**Your objective:** Print every entry again, precisely as written.
════════════════
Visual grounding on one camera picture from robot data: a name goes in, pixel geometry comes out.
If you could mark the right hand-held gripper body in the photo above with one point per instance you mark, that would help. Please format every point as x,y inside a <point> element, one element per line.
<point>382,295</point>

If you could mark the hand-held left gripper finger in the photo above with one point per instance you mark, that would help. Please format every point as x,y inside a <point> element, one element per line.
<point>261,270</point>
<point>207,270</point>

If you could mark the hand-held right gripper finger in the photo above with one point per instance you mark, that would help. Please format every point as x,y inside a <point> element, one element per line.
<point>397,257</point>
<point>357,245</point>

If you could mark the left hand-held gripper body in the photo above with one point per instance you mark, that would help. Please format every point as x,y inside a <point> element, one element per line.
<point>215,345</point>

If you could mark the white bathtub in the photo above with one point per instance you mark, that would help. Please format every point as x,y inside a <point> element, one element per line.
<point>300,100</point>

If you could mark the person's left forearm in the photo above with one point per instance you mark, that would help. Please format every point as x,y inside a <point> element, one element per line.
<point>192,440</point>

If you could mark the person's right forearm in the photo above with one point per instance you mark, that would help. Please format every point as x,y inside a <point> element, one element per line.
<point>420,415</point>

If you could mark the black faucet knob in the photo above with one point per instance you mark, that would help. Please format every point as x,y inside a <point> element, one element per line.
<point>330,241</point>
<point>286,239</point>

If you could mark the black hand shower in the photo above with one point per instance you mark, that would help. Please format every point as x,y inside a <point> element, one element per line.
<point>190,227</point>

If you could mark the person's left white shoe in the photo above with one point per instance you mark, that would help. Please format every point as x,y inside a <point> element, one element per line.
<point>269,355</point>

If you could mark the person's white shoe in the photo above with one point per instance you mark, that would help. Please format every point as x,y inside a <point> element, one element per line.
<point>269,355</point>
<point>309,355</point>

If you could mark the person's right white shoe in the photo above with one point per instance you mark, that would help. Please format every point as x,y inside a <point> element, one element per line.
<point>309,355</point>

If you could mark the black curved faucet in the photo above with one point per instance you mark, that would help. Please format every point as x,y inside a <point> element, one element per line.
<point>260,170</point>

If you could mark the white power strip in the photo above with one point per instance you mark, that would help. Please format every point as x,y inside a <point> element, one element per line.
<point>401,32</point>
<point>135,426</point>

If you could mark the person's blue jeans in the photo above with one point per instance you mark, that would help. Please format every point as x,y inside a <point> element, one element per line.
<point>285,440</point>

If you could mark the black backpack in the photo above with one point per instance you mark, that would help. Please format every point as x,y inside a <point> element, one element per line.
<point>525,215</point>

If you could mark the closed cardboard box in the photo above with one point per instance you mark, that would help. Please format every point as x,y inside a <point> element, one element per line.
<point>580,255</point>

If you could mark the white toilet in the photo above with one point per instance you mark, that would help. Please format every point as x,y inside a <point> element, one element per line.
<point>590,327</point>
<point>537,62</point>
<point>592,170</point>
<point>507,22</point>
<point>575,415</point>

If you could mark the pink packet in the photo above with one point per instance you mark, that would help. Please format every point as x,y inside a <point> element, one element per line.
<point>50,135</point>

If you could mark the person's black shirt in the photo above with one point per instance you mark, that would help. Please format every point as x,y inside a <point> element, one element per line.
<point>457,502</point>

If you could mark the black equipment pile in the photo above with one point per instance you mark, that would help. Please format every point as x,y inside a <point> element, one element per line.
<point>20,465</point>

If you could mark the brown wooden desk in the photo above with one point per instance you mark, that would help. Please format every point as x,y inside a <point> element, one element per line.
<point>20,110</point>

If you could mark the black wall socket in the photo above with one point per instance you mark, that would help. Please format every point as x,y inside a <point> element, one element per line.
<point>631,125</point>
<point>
════════════════
**Reply to the task:**
Visual grounding on one camera picture from robot data: a name goes in, pixel geometry comes out.
If you could mark the right hand-held gripper body in the photo above with one point per instance you mark, that would help. Please format every point as x,y inside a <point> element, one element per line.
<point>382,295</point>

If you could mark the hand-held left gripper finger in the photo above with one point per instance you mark, that would help. Please format every point as x,y inside a <point> element, one element per line.
<point>261,270</point>
<point>207,270</point>

If you could mark the hand-held right gripper finger in the photo above with one point per instance you mark, that would help. Please format every point as x,y inside a <point> element, one element per line.
<point>397,257</point>
<point>357,245</point>

If you could mark the left hand-held gripper body in the photo above with one point per instance you mark, that would help. Please format every point as x,y inside a <point> element, one element per line.
<point>215,345</point>

If you could mark the white bathtub in the photo above with one point per instance you mark, that would help. Please format every point as x,y inside a <point> element, one element per line.
<point>300,100</point>

If you could mark the person's left forearm in the photo above with one point per instance you mark, that would help. Please format every point as x,y inside a <point> element, one element per line.
<point>192,440</point>

If you could mark the person's right forearm in the photo above with one point per instance you mark, that would help. Please format every point as x,y inside a <point> element, one element per line.
<point>420,415</point>

If you could mark the black faucet knob in the photo above with one point per instance you mark, that would help. Please format every point as x,y inside a <point> element, one element per line.
<point>330,241</point>
<point>286,239</point>

If you could mark the black hand shower in the photo above with one point per instance you mark, that would help. Please format every point as x,y inside a <point> element, one element per line.
<point>190,227</point>

If you could mark the person's left white shoe in the photo above with one point per instance you mark, that would help. Please format every point as x,y inside a <point> element, one element per line.
<point>269,355</point>

If you could mark the person's white shoe in the photo above with one point per instance you mark, that would help. Please format every point as x,y inside a <point> element, one element per line.
<point>269,355</point>
<point>309,355</point>

If you could mark the person's right white shoe in the photo above with one point per instance you mark, that would help. Please format every point as x,y inside a <point> element, one element per line.
<point>309,355</point>

If you could mark the black curved faucet in the photo above with one point per instance you mark, that would help. Please format every point as x,y inside a <point> element, one element per line.
<point>260,170</point>

If you could mark the white power strip in the photo above with one point per instance you mark, that would help. Please format every point as x,y inside a <point> element, one element per line.
<point>401,32</point>
<point>135,426</point>

If you could mark the person's blue jeans in the photo above with one point per instance you mark, that would help. Please format every point as x,y inside a <point> element, one element per line.
<point>285,440</point>

If you could mark the black backpack in the photo above with one point per instance you mark, that would help. Please format every point as x,y inside a <point> element, one element per line.
<point>525,215</point>

If you could mark the closed cardboard box in the photo above with one point per instance you mark, that would help. Please format every point as x,y inside a <point> element, one element per line.
<point>580,255</point>

If you could mark the white toilet in the photo above with one point per instance you mark, that would help. Please format every point as x,y inside a <point> element, one element per line.
<point>590,327</point>
<point>537,62</point>
<point>592,170</point>
<point>507,22</point>
<point>575,415</point>

If you could mark the pink packet in the photo above with one point per instance you mark, that would help. Please format every point as x,y inside a <point> element, one element per line.
<point>50,135</point>

If you could mark the person's black shirt in the photo above with one point per instance you mark, that would help. Please format every point as x,y inside a <point> element, one element per line.
<point>457,502</point>

If you could mark the black equipment pile in the photo above with one point per instance you mark, that would help. Please format every point as x,y inside a <point> element, one element per line.
<point>20,465</point>

If you could mark the brown wooden desk in the photo above with one point per instance you mark, that would help. Please format every point as x,y inside a <point> element, one element per line.
<point>20,110</point>

If you could mark the black wall socket in the photo above with one point per instance you mark, that would help. Please format every point as x,y inside a <point> element, one element per line.
<point>631,125</point>
<point>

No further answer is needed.